By: Daniel Goepfrich
Titus is one of three letters Paul wrote specifically to individual co-workers in his ministry. (The others were both to Timothy. Philemon was not a co-worker.) Although he is never mentioned in the book of Acts, we can piece together some information about Titus from 2 Corinthians, Galatians, and 2 Timothy. Before Paul left him on the island of Crete, Titus served as an itinerant apostle under the authority of Paul in Corinth and Dalmatia (northeast of Macedonia, in modern Croatia).
Luke does not tell anything of Paul’s ministry in Crete in the book of Acts, so it is best to assume that this took place after Paul’s release from Rome around A.D. 62. He had about two years to do more travel and ministry before his final arrest and death. It was during this time that he began the churches in Crete and wrote his letters to Timothy and Titus. It seems that Paul’s ministry in Crete was either cut short by an outside force or he intentionally left so he could move on to other things. In either case, he left Titus there to continue the ministry, building on the foundation they had started.
The theme of Titus has to do with Christian ministry, namely the good works we are to do in light of Christian faith and doctrine.
The Mission of Titus
Titus 1 introduces Titus’ mission and the purpose of the letter. Paul began with an introduction that does not match any of his other letters (Titus 1:1-4). Rather than focusing on his role as an apostle of the gospel, Paul emphasized his work in furthering believers’ faith and gave a unique description of his message. Probably knowing his time was short, Paul focused on the eternal faithfulness of God, “who does not lie,” and the truth that he made “evident” through the message Paul preached. This may indicate that Paul spent much of his last few years building on his previous work, strengthening the saints, rather than starting churches in new areas. Even his work in Ephesus (Acts 18-19) was primarily toward teaching the believers who could then start and grow churches without him.
Titus’ mission on Crete was to finish establishing the local churches, presumably that he and Paul started. The most pressing task was to appoint the elders to lead each church (Titus 1:5). Paul gave Titus a specific set of qualifications for these elders (Titus 1:6-9). Some are similar to the list in 1 Timothy 3, focusing on the personal character traits of the men, but the emphasis in Titus is more on the men’s doctrinal integrity and teaching capability.
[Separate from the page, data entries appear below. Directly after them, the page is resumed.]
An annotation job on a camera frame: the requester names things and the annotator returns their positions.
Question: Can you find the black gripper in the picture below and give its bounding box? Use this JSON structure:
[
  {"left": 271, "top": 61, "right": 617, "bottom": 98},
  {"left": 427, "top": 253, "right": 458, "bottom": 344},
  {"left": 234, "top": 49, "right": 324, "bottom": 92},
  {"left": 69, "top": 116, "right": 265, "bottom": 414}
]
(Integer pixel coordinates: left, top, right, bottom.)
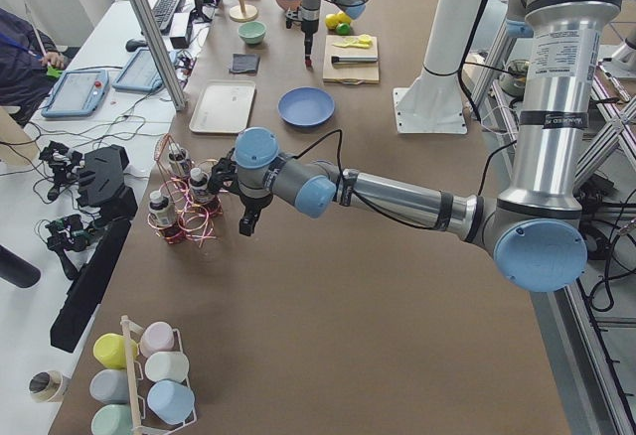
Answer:
[
  {"left": 300, "top": 9, "right": 318, "bottom": 63},
  {"left": 238, "top": 191, "right": 273, "bottom": 236}
]

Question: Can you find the person dark jacket forearm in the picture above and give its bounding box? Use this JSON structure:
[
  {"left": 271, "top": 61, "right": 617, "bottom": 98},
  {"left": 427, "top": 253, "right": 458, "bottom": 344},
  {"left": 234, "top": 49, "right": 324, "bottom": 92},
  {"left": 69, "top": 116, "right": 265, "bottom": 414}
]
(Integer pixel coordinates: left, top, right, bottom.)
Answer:
[{"left": 1, "top": 9, "right": 59, "bottom": 124}]

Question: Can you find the blue plate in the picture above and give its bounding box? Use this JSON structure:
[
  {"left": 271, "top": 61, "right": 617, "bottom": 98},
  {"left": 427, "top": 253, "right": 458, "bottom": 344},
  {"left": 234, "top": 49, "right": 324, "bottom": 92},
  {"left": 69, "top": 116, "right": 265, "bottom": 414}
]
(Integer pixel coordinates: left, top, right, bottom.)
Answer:
[{"left": 277, "top": 86, "right": 335, "bottom": 128}]

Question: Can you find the person hand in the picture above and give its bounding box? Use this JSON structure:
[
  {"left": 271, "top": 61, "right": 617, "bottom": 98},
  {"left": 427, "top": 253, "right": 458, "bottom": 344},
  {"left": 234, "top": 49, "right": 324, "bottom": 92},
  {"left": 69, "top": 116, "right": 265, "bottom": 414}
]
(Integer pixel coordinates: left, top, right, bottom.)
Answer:
[{"left": 41, "top": 51, "right": 67, "bottom": 71}]

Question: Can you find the yellow lemon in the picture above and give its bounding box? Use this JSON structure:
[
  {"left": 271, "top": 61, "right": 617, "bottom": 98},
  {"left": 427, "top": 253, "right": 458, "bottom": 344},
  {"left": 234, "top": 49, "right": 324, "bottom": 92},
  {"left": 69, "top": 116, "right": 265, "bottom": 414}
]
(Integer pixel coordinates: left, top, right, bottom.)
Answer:
[
  {"left": 336, "top": 11, "right": 352, "bottom": 25},
  {"left": 324, "top": 14, "right": 340, "bottom": 30}
]

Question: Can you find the green lime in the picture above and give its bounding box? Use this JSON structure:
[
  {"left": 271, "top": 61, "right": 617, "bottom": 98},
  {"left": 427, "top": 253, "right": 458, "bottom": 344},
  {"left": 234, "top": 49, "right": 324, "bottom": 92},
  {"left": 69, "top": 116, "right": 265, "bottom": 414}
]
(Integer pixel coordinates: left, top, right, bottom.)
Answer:
[{"left": 335, "top": 23, "right": 351, "bottom": 36}]

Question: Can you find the green ceramic bowl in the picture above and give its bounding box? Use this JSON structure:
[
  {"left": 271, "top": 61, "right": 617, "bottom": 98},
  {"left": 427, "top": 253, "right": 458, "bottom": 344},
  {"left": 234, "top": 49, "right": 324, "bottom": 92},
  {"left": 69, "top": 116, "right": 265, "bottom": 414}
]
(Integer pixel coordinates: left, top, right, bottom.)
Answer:
[{"left": 238, "top": 21, "right": 267, "bottom": 46}]

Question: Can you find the wooden cutting board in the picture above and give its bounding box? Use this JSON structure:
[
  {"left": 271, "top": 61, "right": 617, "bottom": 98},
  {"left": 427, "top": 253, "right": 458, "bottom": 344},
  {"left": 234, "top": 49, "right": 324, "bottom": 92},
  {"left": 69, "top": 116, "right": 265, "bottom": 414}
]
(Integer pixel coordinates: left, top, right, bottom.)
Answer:
[{"left": 322, "top": 34, "right": 380, "bottom": 84}]

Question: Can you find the dark sauce bottle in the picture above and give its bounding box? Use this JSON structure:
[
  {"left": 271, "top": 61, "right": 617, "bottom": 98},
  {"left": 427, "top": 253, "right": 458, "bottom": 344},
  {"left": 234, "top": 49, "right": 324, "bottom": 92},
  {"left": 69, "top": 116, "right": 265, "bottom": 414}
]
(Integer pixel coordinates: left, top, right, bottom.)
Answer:
[
  {"left": 189, "top": 167, "right": 214, "bottom": 205},
  {"left": 149, "top": 190, "right": 177, "bottom": 229},
  {"left": 168, "top": 142, "right": 192, "bottom": 180}
]

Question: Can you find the dark grey folded cloth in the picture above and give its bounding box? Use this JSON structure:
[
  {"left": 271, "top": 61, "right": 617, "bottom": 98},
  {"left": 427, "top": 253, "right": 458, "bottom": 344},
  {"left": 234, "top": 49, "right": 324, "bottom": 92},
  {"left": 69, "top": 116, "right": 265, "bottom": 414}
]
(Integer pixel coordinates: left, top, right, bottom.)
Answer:
[{"left": 229, "top": 54, "right": 260, "bottom": 74}]

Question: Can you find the wooden cup tree stand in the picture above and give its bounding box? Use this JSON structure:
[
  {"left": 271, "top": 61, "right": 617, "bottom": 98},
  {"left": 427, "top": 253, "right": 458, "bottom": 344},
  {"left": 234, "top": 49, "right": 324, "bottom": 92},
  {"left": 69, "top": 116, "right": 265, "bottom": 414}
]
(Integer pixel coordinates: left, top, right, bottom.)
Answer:
[{"left": 229, "top": 0, "right": 258, "bottom": 23}]

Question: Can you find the beige rectangular tray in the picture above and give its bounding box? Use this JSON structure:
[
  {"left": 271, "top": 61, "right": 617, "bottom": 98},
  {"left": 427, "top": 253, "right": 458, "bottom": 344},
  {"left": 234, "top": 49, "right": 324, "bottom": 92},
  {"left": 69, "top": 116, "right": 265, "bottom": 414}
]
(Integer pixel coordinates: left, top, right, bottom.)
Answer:
[{"left": 189, "top": 79, "right": 256, "bottom": 135}]

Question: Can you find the black keyboard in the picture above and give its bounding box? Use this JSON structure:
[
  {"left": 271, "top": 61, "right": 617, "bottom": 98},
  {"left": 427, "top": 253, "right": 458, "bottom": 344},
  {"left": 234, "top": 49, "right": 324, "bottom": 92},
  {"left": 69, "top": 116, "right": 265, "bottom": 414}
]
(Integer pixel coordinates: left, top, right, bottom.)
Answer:
[{"left": 152, "top": 0, "right": 184, "bottom": 34}]

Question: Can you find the pink cup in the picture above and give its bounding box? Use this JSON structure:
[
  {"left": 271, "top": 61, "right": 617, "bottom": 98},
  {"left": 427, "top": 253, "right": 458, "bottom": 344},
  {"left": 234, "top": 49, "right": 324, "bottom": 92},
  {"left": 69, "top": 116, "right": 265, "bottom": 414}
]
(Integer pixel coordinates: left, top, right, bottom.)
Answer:
[{"left": 139, "top": 321, "right": 175, "bottom": 358}]

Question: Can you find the white cup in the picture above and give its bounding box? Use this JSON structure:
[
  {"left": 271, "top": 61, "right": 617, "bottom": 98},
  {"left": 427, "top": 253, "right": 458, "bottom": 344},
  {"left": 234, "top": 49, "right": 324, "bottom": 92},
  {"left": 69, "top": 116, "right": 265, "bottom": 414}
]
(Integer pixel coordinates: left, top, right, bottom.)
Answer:
[{"left": 145, "top": 352, "right": 190, "bottom": 383}]

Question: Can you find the blue teach pendant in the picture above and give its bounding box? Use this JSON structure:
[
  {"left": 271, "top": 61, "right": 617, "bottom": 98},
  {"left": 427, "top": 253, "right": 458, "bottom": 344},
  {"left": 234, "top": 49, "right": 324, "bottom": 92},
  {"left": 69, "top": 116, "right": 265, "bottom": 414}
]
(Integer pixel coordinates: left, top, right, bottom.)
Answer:
[
  {"left": 42, "top": 69, "right": 109, "bottom": 118},
  {"left": 112, "top": 48, "right": 163, "bottom": 93}
]

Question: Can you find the black computer mouse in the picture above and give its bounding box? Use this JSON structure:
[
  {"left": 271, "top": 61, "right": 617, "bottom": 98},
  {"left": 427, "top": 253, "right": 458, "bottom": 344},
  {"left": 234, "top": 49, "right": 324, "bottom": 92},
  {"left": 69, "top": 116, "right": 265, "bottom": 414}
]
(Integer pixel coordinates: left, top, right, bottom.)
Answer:
[{"left": 125, "top": 39, "right": 147, "bottom": 53}]

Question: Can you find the black long bar device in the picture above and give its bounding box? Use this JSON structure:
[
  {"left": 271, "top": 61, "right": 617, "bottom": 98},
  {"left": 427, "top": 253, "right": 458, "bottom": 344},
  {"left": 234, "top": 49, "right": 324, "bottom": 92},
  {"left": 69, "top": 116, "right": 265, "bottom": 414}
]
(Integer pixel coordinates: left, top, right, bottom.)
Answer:
[{"left": 50, "top": 218, "right": 131, "bottom": 353}]

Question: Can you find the copper wire bottle rack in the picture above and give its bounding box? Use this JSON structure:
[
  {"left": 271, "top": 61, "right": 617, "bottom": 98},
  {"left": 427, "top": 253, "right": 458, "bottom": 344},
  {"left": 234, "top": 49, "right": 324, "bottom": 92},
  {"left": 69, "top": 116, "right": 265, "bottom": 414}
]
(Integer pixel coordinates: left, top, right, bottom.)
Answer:
[{"left": 146, "top": 133, "right": 223, "bottom": 246}]

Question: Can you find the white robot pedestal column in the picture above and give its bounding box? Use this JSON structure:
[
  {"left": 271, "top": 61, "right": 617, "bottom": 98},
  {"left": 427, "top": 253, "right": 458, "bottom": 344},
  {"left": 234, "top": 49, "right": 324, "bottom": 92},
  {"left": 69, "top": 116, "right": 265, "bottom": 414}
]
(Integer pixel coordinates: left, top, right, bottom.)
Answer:
[{"left": 394, "top": 0, "right": 487, "bottom": 134}]

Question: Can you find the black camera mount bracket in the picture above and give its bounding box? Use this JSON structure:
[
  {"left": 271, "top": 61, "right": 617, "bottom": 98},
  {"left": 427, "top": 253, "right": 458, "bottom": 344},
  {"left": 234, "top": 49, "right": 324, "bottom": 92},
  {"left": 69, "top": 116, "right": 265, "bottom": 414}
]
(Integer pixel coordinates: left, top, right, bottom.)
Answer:
[{"left": 77, "top": 145, "right": 138, "bottom": 222}]

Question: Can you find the aluminium frame post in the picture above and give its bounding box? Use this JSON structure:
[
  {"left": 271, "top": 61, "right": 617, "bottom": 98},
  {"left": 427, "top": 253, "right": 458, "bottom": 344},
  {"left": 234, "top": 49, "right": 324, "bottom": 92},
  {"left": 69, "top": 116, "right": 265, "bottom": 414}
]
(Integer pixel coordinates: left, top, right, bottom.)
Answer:
[{"left": 129, "top": 0, "right": 187, "bottom": 111}]
The reason for this emphasis was two-fold. First, there seems to have been widespread false doctrine being taught on Crete, and the local elders needed to be able to refute it and teach sound doctrine (Titus 1:10-14). Second, for Paul, false doctrine was directly related to lack of good works (Titus 1:15-16). This was evident in the lives of the false teachers and the lives of those following their false doctrine.
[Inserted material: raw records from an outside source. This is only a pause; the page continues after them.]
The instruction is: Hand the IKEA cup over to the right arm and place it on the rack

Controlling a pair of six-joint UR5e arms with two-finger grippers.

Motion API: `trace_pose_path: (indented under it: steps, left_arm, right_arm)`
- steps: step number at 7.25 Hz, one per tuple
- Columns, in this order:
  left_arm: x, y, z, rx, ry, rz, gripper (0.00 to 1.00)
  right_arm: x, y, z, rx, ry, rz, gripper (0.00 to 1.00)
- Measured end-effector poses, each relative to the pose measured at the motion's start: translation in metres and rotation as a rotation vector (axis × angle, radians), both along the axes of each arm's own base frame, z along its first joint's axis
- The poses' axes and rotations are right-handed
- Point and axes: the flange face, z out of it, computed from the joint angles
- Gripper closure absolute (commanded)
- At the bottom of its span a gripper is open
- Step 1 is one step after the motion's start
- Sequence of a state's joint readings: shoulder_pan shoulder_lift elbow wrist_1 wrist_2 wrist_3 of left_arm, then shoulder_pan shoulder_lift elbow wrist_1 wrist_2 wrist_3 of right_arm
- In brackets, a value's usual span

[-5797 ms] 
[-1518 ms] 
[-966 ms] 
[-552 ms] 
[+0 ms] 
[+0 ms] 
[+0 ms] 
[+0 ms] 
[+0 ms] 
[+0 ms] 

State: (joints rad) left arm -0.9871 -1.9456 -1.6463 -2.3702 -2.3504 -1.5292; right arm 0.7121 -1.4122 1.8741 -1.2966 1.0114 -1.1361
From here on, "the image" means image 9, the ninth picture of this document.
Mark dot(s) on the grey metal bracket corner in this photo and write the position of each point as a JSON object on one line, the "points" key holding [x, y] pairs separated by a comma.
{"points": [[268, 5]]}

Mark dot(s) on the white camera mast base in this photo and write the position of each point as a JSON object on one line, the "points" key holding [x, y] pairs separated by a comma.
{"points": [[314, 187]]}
 Notice that even in Paul’s absence, the congregations did not choose their own elders. The initial elders were always appointed by the apostles and were always a plurality in each congregation. After the initial appointment, the elders were to train new elders to replace themselves (like the apostles trained elders to replace themselves, 2 Timothy 2:2). The Scripture never shows a congregational vote to determine the leadership of any local church.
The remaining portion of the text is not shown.